WASHINGTON -- Nearly 60 House members demanded in a letter sent Monday to the Obama administration that it provide more information on when it will implement new rules to protect unaccompanied immigrant minors, particularly LGBT children and teenagers, who are in the government's custody.
The letter to Health and Human Services Secretary Sylvia Burwell was endorsed by 25 human and civil rights groups.
Their complaint is that HHS's interim rule on sexual abuse, required by the Prison Rape Elimination Act, is still waiting approval from the Office of Management and Budget. The process has taken close to a year -- in a year marked by a surge of illegal border crossings by unaccompanied minors, who typically end up in the custody of HHS until they can be placed with family or in foster care.

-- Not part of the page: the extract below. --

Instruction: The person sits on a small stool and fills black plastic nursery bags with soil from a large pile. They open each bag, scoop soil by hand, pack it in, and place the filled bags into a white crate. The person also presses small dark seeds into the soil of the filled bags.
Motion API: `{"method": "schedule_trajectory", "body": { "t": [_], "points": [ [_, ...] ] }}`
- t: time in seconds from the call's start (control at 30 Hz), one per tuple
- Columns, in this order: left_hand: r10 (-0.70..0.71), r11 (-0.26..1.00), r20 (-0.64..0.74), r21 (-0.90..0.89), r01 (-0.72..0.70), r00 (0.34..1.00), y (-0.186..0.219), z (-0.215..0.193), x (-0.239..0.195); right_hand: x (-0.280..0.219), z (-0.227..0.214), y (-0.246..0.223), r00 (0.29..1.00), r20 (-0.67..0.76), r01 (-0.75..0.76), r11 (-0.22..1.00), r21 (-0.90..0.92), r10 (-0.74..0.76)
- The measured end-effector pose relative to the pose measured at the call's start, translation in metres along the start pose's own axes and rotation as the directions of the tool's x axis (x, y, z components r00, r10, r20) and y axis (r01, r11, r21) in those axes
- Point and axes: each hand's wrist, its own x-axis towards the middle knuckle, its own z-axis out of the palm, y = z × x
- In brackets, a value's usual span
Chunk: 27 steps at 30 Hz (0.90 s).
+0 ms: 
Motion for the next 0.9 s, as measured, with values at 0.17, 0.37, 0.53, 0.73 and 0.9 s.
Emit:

HHS's Office of Refugee Resettlement handles the custody and placement of minors caught crossing the border illegally, while they await deportation proceedings. There are policies in place to prevent and respond to abuses within the HHS facilities, but a Houston Chronicle investigation earlier this year uncovered 101 "significant incident reports" from March 2011 to March 2013, all dealing with allegations against staff. Those reported abuses included unwanted sexual contact, molestation of minors while they were sleeping, and threats that if an individual reported the abuse, they would be deported.
In 2013 Congress ordered that HHS implement PREA for its detention facilities. The Office of Refugee Resettlement sent its draft rule to the Office of Management and Budget in January 2014 -- already later than it was supposed to be sent -- but it is still awaiting approval.
"The delay in PREA requirements to the nearly 100 facilities hosting unaccompanied minors has allowed for sexual violence and discrimination to be committed against them for far too long," said Rep. Raúl Grijalva (D-Ariz.), who spearheaded the letter, in a statement. "It is time for HHS to bring these facilities into compliance with Congress's wishes and provide adequate protections for the kids sheltering inside them."
An HHS spokesman said the interim rule was still in the approval process, but did not comment on the Democrats' letter.
The letter focuses on LGBT youth, who are often particularly vulnerable to abuse. It asks that the Office of Refugee Resettlement work specifically to ensure measures are in place to protect LGBT youth, including the placement of minors in housing consistent with their gender identity.
The letter also asks that members' offices be immediately provided details in writing about when the interim rule will be published and how long it will take to be fully implemented.
"It is ORR's responsibility to provide a solution to the violent and sexual victimization of LGBT youth, in accordance with its mission to provide a high quality of care to unaccompanied immigrant children in federal custody, therefore enabling them to succeed upon discharge," the letter reads. "We look forward to ORR's actions to ensure that all youth within its care have access to safe and supportive environments, and stand ready to work with you."